UN hails Egypt positive steps to end FGM

The United Nations in Egypt praised on Monday, May 27, the positive and encouraging steps that the Egyptian government took to end Female Genital Mutilation "FGM". Wed, May. 29, 2019
CAIRO – 29 May 2019: The United Nations in Egypt praised on Monday, May 27, the the efforts of Egyptian government to end Female Genital Mutilation "FGM".

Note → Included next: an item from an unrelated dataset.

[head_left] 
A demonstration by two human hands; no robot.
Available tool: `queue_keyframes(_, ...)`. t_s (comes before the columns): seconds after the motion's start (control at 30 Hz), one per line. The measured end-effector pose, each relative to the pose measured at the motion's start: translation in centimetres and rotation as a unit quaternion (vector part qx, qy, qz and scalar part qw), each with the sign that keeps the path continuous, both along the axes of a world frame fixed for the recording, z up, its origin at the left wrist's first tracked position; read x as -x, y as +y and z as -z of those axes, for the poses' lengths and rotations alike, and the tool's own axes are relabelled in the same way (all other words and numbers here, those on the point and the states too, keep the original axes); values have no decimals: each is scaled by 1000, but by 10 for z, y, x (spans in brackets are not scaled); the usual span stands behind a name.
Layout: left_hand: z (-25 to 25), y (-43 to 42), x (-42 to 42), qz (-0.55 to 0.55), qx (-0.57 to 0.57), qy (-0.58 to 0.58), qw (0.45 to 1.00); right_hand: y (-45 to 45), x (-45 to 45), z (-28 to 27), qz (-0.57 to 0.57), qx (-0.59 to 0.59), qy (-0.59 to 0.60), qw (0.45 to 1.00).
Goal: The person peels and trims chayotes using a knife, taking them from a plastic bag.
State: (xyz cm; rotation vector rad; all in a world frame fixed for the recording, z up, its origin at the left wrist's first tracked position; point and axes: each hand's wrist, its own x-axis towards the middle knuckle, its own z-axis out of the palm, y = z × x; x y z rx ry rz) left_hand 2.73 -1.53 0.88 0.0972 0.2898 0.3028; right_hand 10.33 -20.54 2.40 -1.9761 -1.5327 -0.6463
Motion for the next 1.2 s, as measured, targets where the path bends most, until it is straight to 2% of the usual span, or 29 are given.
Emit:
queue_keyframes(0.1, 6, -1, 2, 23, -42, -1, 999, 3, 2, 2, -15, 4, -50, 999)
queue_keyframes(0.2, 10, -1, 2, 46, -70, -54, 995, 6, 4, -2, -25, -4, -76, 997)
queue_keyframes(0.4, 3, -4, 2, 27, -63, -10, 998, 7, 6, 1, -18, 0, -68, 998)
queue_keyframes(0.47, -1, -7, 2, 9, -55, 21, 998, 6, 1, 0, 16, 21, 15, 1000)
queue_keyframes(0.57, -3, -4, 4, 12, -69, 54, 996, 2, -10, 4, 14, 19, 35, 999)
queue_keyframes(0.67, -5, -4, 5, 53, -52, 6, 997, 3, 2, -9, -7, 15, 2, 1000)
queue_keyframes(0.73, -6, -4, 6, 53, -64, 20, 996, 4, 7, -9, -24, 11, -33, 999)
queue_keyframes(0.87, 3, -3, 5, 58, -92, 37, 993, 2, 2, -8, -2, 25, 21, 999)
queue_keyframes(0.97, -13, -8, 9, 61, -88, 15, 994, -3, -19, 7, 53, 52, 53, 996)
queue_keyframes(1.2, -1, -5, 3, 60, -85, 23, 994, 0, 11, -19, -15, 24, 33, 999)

On 20 May 2019, the National council for Women and the National council for Childhood and Motherhood held their first meeting of the National taskforce for ending FGM in Egypt, the statement of the UN in Egypt stated.

The National Taskforce is made of all concerned ministries in addition to civil society and development partners and it aims to concrete all the efforts to end the practice that violates the rights of women and girls.

The statement added that the taskforce is in line with the National strategy for the Empowerment of Egyptian women 2030, specifically the protection pillar concerned with protection of women and girls from all forms of violence including FGM.

"It also contributes to Egypt's national efforts towards the achievement of UN sustainable development goal 5 to achieve gender equality and empower all women and girls." The statement added.

On July 10, 2018, Vivian Fouad, the National Population Council (NPC)'s FGM program spokeswoman, stated that awareness campaigns to combat female genital mutilation (FGM) in Egypt are paying off.

The presence of programs raised the citizens' awareness of the phenomenon through civil society organizations, she added, noting that the council cooperated with the Public Prosecution and the Ministry of Interior to enforce the law and punish violators.

FGM is considered an attack on religion; it damages the most sensitive organ in the female body. In Islam, protecting the body from any harm is a must and mutilation violates this rule; therefore, if the parents of females who undergo FGM consent to the abhorrent surgery, they should be punished.

According to the Egyptian health ministry in 2018, the rate of the female genital mutilation (FGM) among teenage girls from 15 to 17 years old fell from 74 percent in 2008 to 61 percent in 2014 in Egypt.The Egyptian government criminalised FGM in 2008. In 2016, the House of Representatives passed amendments in the law criminalising FGM, designating the practice a felony and mandating stricter punishments for those convicted of performing the procedure.

Additionally, a pilot study by the Health Insurance Organization showed that 41 percent of female students in primary, preparatory and secondary schools had undergone FGM.